CA State Board of Education
The curriculum change was set into motion on Sept. 4, 2013, when the State Board of Education (SBE) changed the standards to those of the Next Generation Science Standards (NGSS). This curriculum change was implemented in biology classes and began in chemistry classes this school year.
According to chemistry teacher, Ani Hanoian, the new NGSS program includes the old chemistry material, along with some new units of study.

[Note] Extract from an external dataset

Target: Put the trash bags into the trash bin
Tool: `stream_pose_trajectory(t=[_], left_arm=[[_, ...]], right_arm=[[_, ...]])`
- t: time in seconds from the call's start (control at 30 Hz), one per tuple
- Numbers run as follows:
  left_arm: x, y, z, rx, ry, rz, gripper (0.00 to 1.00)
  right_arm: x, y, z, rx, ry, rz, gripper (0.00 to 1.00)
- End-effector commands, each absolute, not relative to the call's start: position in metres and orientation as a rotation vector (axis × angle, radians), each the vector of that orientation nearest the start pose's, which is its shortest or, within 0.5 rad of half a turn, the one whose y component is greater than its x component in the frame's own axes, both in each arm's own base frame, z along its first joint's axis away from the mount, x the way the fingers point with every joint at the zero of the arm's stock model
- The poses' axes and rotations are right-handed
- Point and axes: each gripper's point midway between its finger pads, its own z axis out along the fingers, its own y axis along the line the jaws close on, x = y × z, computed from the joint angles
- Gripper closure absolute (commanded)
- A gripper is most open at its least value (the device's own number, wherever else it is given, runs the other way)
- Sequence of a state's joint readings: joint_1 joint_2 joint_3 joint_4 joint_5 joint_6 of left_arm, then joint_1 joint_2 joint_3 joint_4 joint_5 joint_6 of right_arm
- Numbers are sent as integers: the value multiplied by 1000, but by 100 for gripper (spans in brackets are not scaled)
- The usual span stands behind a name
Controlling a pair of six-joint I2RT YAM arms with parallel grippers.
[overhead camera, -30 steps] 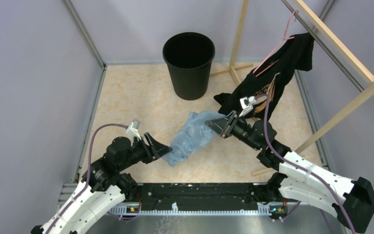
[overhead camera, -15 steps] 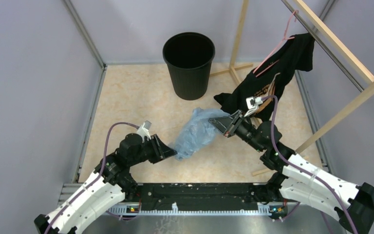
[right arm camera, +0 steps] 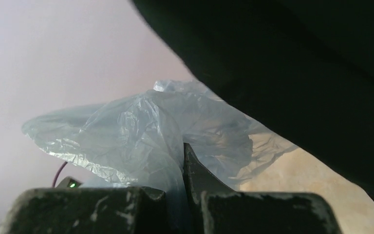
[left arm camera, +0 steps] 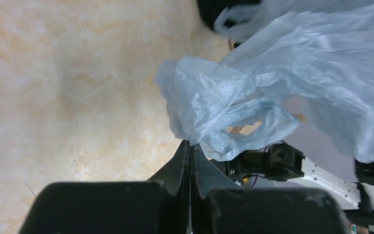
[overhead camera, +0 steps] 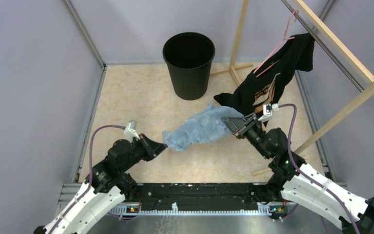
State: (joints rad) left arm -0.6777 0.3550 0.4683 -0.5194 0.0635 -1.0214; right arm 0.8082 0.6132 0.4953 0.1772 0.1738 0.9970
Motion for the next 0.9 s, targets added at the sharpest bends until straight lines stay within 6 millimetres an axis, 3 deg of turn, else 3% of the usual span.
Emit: stream_pose_trajectory(t=[0.0, 0.13, 0.37, 0.53, 0.73, 0.8, 0.87], left_arm=[[156, -150, 237, -333, 1871, -1086, 100], [152, -128, 267, -336, 1750, -1047, 100], [148, -106, 295, -241, 1733, -889, 100], [148, -113, 331, -37, 1693, -831, 100], [147, -133, 401, 187, 1622, -832, 100], [145, -145, 418, 249, 1597, -874, 100], [148, -155, 421, 270, 1597, -900, 100]], right_arm=[[218, 206, 258, 530, 1645, 1275, 100], [209, 217, 247, 508, 1639, 1388, 100], [212, 215, 196, 620, 1792, 1323, 100], [215, 214, 170, 623, 1872, 1237, 100], [223, 240, 156, 427, 1988, 1174, 100], [224, 258, 159, 291, 1992, 1209, 93], [226, 265, 145, 197, 2071, 1137, 82]])
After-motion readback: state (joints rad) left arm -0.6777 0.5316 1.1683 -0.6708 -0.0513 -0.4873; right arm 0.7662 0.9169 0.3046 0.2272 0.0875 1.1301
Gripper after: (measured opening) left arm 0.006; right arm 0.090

“The content is 85 perecnt the same topics that are in chemistry, but there are more earth and space sciences [included] now,” Hanoian said.
The goal of NGSS is to educate K-12 students in a modern way with modern standards.
“Science — and therefore science education — is central to the lives of all Americans, preparing them to be informed citizens in a democracy and knowledgeable consumers,” NGSS’s website said. “If the nation is to compete and lead in the global economy and if American students are to be able to pursue expanding employment opportunities in science-related fields, all students must have a solid K–12 science education that prepares them for college and careers.”
Cheryl Costello works alongside Hanoian in the chemistry department, and believes that this new program is more hands on and relates to science in the real world.
“The flow of energy throughout the earth system and climate change relate to students,” Costello said. “It’s not just something in a beaker.”
Hanoian agrees with Costello’s point-of-view.
“The teachers guide the class to make observations and the students put the pieces together to reach a conclusion,” Hanoian said. “It’s conceptual, not definitions, but the bigger picture.”